The most important take away here is that the sender and receiver uses the * same key*. Therefore, they both have to agree to a key before they can exchange information.

Modern symmetric crypto algorithms are highly secure and efficient, but the sender and receiver using the same key can be troublesome.

## Asymmetric cryptography

Asymmetric cryptography however does not require the communicating parties to agree to a shared key beforehand. This is because in asymmetric cryptography, each endpoint has a **key-pair** instead of a shared key. The key-pair consists of a **public key**, used for encryption, and a **private key**, used for decryption. As the names imply, the private key is secret and should only be known to the owner, while the public key is public information.
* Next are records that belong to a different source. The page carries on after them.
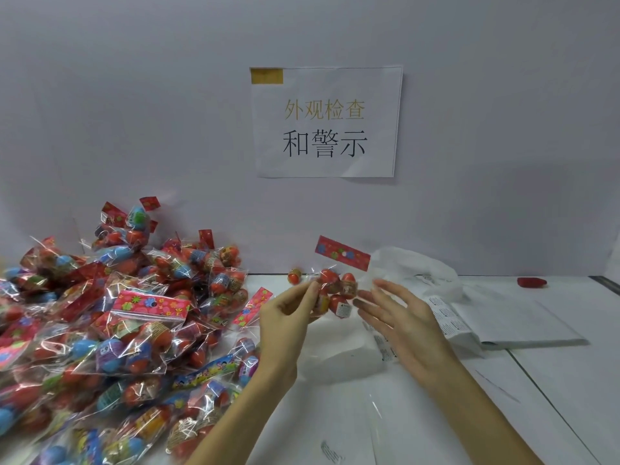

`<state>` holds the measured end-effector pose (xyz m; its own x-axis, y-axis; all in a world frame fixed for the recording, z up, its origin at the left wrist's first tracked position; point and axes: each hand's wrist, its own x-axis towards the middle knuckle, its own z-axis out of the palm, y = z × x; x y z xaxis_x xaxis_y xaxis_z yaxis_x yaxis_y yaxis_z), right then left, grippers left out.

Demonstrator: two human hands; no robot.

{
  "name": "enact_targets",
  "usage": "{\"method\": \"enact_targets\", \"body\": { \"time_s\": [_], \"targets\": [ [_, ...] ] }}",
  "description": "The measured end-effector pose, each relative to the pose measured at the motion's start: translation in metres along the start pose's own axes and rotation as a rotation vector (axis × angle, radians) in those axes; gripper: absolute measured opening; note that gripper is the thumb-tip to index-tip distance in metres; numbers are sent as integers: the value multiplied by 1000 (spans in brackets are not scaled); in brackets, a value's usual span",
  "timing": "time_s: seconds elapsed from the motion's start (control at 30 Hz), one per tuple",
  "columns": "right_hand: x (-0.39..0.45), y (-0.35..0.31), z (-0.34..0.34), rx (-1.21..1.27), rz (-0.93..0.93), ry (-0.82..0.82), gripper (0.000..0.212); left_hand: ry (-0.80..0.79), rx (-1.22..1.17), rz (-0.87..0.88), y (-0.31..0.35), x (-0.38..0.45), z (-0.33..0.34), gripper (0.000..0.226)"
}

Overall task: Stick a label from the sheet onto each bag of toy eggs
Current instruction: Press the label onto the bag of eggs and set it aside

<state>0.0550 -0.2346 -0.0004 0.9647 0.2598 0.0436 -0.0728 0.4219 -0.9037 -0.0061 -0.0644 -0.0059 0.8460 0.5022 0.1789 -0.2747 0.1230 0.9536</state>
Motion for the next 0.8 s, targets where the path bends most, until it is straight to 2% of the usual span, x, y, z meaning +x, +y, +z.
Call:
{"method": "enact_targets", "body": {
  "time_s": [0.03,0.1,0.17,0.23,0.27,0.33,0.4,0.43,0.53,0.6,0.67,0.7,0.77,0.8],
  "targets": [
    [-2,1,4,-141,-52,-39,31,-3,-7,12,0,-1,1,20],
    [-7,2,10,-365,-160,-116,27,-71,-11,48,0,-3,3,19],
    [-10,3,15,-396,-178,-182,31,-232,-7,98,0,-6,6,26],
    [-9,3,16,-323,-146,-156,34,-344,11,146,0,-7,7,27],
    [-7,3,15,-237,-115,-121,33,-336,17,170,0,-6,7,24],
    [-4,1,12,-21,-12,-94,32,-206,79,215,-1,-2,6,19],
    [-2,-2,9,106,88,-128,35,-108,183,212,-2,1,2,24],
    [-2,-2,7,124,115,-161,36,-124,215,181,-2,1,0,29],
    [-3,1,7,-28,75,-217,34,-223,159,38,-2,2,0,20],
    [-3,5,7,-218,14,-124,36,-182,143,60,-3,2,0,15],
    [-1,9,7,-325,-41,-8,48,-102,231,193,-3,2,1,17],
    [-1,9,6,-352,-58,-4,53,-78,297,287,-4,1,1,21],
    [-2,9,6,-313,-41,-135,51,-127,363,437,-5,-1,2,25],
    [-3,8,7,-284,-22,-205,45,-205,343,443,-5,-4,3,26]
  ]
}}
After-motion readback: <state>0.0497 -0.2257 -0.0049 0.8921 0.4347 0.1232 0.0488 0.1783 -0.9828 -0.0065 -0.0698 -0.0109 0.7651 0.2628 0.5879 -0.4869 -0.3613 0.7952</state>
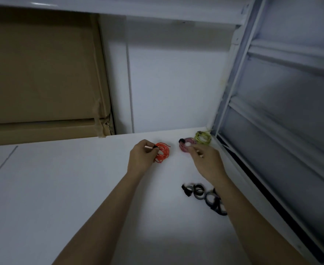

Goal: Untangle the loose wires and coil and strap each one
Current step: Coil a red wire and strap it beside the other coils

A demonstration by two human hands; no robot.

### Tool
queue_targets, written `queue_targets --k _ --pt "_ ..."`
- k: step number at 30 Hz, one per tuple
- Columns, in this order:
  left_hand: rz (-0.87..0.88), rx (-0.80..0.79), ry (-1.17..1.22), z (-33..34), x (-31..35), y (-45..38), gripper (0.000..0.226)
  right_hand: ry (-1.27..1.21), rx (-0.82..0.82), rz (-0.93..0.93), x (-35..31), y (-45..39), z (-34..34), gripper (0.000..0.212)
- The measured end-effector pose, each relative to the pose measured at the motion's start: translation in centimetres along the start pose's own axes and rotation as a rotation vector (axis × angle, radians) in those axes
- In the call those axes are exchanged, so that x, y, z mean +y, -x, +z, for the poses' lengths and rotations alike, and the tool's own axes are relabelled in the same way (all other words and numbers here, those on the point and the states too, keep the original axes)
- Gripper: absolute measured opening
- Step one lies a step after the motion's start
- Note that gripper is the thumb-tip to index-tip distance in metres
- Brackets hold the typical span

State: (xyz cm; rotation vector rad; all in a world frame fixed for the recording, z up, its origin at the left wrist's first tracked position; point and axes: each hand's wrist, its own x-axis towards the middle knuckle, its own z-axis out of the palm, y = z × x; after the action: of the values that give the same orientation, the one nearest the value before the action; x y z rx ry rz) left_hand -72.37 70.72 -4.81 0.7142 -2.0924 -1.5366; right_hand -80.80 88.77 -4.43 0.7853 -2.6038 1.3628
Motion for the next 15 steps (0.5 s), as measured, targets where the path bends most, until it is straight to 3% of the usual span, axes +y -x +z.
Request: queue_targets --k 3,8,12,15 --pt "0.011 -0.003 -0.164 0.8 -1.0 -2.4 0.008 0.127 0.032 -0.069 1.8 -1.4 -0.9 0.018" --pt "0.127 0.005 -0.49 1.4 -1.6 -3.8 0.039 0.291 -0.048 -0.079 3.1 -4.9 -0.3 0.034" --pt "0.187 -0.162 -0.526 0.8 -2.1 -3.7 0.053 0.34 -0.14 0.058 3.7 -7.4 0.9 0.055" --pt "0.251 -0.203 -0.68 1.2 -2.2 -4.0 0.049 0.42 -0.158 0.053 4.6 -8.1 1.7 0.052"
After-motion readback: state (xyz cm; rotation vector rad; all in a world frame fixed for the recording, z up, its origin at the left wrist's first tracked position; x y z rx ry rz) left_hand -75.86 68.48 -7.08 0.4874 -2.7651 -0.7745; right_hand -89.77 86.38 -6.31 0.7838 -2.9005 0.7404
The endpoints in an asymmetric system, let's call them Alice and Bob for convention, register their **public keys** at a common key server. If Alice wants to send a message to Bob, she grabs Bobs **public key** from the key server and uses it to encrypt a message for Bob. Bob can then use his **private key** to decrypt the message.
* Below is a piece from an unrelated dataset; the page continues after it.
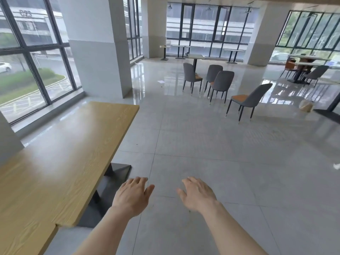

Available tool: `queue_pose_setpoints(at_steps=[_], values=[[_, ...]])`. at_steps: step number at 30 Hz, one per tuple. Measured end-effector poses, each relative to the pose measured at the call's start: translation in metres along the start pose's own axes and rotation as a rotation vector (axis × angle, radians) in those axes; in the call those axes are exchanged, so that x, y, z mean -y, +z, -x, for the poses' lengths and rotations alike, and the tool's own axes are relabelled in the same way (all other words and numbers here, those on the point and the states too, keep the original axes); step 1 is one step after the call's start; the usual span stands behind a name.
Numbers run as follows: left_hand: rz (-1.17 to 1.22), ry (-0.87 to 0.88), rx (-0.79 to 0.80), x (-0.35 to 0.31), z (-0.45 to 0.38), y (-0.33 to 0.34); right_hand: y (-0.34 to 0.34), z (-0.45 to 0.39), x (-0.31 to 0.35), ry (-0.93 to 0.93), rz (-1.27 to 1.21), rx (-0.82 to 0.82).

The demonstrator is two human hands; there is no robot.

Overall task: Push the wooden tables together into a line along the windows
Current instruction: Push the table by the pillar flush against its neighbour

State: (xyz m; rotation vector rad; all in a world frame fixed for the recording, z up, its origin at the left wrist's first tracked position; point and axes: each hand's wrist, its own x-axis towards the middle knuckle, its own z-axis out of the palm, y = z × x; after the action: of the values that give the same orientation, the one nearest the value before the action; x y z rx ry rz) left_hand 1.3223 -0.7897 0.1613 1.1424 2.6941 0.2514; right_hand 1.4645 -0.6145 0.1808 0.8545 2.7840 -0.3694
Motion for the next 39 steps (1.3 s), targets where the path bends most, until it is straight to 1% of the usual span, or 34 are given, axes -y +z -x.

Asymmetric crypto is however more demanding for the cpu and requires longer keys.

## Certificate distribution

Using asymmetric cryptography, we can let people send us encrypted messages without a prior relationship to them. A fantastic advancement!

But how does Alice know if she actually has Bobs key, or if someone has given her a faux key? Have the wrong public key is not only a matter of being able to encrypt for Bob, we are also wary of Mallory. Mallory is a malicious user who wants to intercept the communication between Alice and Bob. Therefore, Mallory gives her own public key to Alice, telling her it is Bobs Key.

To avoid this, we can use a **Trusted Third Party**. The trusted third party is basically a key-pair which everybody trusts. The trusted third party uses its key-pair to perform a digital signature on end users public keys, which it makes public. Since everybody knowns the public key of the trusted third party, and also trusts it to act correctly, they can now trust that they have obtained a correct key and only the intended recipient will be able to decrypt it.